» TASK
Copy out, from the data, each line containing the string "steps".

» INFORMATION SUPPLIED
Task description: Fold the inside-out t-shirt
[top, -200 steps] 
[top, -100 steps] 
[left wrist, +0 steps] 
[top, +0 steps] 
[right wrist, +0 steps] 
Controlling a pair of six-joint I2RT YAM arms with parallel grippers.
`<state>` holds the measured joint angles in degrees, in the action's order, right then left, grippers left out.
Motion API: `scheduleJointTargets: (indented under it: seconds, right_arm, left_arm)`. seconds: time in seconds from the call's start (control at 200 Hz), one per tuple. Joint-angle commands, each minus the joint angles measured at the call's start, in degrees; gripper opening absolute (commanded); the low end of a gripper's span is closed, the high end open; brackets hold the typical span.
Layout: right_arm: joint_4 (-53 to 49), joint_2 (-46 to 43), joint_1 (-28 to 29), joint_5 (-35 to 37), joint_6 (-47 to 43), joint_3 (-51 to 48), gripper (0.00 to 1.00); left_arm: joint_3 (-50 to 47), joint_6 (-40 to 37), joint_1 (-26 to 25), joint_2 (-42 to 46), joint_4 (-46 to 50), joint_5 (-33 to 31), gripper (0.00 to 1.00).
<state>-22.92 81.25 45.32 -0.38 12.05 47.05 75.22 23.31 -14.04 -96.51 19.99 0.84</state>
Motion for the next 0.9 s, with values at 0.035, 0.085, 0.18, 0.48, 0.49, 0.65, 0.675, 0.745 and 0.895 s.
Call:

» TASK RESULT
[top, -200 steps] 
[top, -100 steps] 
[left wrist, +0 steps] 
[top, +0 steps] 
[right wrist, +0 steps] 

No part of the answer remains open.